◆ What you are asked to do
For the entries below, the result should be an exact transcription of the lines from the one with "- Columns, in" up to and including the one with "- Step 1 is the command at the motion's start", and only those.

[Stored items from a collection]

============================================================

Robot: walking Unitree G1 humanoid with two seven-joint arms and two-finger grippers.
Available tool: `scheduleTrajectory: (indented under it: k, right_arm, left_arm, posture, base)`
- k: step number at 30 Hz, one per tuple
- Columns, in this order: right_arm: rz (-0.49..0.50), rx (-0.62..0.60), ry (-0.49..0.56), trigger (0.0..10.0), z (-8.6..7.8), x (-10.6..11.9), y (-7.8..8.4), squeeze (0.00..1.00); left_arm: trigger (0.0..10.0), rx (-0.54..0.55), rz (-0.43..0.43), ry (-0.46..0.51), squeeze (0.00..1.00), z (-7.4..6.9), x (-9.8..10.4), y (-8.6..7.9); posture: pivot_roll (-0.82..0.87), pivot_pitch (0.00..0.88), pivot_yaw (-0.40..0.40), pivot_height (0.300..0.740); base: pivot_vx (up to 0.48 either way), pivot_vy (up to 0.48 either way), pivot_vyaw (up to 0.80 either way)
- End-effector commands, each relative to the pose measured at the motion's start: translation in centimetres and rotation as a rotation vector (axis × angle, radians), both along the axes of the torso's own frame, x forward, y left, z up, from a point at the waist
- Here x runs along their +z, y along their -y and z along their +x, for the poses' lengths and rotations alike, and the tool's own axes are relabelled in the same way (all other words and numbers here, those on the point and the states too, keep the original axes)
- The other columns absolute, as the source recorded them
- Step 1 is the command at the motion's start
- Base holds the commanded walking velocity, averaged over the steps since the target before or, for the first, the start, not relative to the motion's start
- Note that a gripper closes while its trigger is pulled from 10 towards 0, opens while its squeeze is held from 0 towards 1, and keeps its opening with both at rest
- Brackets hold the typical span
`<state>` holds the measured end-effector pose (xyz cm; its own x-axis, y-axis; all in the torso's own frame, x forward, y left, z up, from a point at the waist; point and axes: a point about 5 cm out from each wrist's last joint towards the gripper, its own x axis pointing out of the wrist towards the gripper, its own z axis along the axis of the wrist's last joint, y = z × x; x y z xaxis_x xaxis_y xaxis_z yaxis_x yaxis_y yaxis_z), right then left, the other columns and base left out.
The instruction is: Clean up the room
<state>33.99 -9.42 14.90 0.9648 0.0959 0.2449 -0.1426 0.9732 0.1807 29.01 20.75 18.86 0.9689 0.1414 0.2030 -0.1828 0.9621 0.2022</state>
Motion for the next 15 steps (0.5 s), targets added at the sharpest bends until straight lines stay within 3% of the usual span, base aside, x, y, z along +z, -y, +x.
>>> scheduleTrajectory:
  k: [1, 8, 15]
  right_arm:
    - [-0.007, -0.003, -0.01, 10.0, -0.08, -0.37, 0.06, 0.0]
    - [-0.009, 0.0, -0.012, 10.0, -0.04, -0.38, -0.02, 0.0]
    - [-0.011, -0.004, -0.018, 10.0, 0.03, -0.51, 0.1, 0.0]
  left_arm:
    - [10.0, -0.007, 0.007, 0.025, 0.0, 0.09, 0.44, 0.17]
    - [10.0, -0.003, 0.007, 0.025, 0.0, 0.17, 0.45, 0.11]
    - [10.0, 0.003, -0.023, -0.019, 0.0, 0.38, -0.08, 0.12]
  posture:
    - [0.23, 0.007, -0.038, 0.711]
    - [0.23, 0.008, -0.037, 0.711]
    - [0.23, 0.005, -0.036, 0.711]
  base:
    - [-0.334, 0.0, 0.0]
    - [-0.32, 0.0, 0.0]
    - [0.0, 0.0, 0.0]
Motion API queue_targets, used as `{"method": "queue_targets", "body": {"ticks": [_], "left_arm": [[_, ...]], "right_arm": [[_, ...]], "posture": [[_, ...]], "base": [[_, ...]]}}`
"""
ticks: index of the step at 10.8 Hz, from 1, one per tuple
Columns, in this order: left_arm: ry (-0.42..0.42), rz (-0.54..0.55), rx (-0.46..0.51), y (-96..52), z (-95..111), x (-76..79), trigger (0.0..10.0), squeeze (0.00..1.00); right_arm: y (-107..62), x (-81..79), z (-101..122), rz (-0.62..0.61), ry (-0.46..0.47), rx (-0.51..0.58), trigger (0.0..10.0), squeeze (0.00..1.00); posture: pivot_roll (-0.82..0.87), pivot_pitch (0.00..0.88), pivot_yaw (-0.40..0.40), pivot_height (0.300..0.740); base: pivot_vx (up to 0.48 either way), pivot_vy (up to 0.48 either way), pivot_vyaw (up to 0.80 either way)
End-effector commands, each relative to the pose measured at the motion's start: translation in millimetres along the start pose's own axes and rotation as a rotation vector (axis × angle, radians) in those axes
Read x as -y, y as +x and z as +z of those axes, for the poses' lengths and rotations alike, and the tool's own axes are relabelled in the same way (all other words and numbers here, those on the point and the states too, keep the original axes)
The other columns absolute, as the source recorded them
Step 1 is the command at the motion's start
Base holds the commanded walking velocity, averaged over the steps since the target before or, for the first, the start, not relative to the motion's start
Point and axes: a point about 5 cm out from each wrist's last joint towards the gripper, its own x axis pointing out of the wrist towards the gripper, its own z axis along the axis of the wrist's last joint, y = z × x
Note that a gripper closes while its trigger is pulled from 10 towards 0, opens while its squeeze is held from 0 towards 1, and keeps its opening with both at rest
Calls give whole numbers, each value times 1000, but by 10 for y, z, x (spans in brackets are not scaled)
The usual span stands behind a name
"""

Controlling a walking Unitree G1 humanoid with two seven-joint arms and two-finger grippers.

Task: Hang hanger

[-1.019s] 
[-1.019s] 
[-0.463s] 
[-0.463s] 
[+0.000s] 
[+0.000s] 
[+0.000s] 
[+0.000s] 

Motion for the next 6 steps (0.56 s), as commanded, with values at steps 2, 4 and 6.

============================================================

◆ Output below
- Columns, in this order: right_arm: rz (-0.49..0.50), rx (-0.62..0.60), ry (-0.49..0.56), trigger (0.0..10.0), z (-8.6..7.8), x (-10.6..11.9), y (-7.8..8.4), squeeze (0.00..1.00); left_arm: trigger (0.0..10.0), rx (-0.54..0.55), rz (-0.43..0.43), ry (-0.46..0.51), squeeze (0.00..1.00), z (-7.4..6.9), x (-9.8..10.4), y (-8.6..7.9); posture: pivot_roll (-0.82..0.87), pivot_pitch (0.00..0.88), pivot_yaw (-0.40..0.40), pivot_height (0.300..0.740); base: pivot_vx (up to 0.48 either way), pivot_vy (up to 0.48 either way), pivot_vyaw (up to 0.80 either way)
- End-effector commands, each relative to the pose measured at the motion's start: translation in centimetres and rotation as a rotation vector (axis × angle, radians), both along the axes of the torso's own frame, x forward, y left, z up, from a point at the waist
- Here x runs along their +z, y along their -y and z along their +x, for the poses' lengths and rotations alike, and the tool's own axes are relabelled in the same way (all other words and numbers here, those on the point and the states too, keep the original axes)
- The other columns absolute, as the source recorded them
- Step 1 is the command at the motion's start

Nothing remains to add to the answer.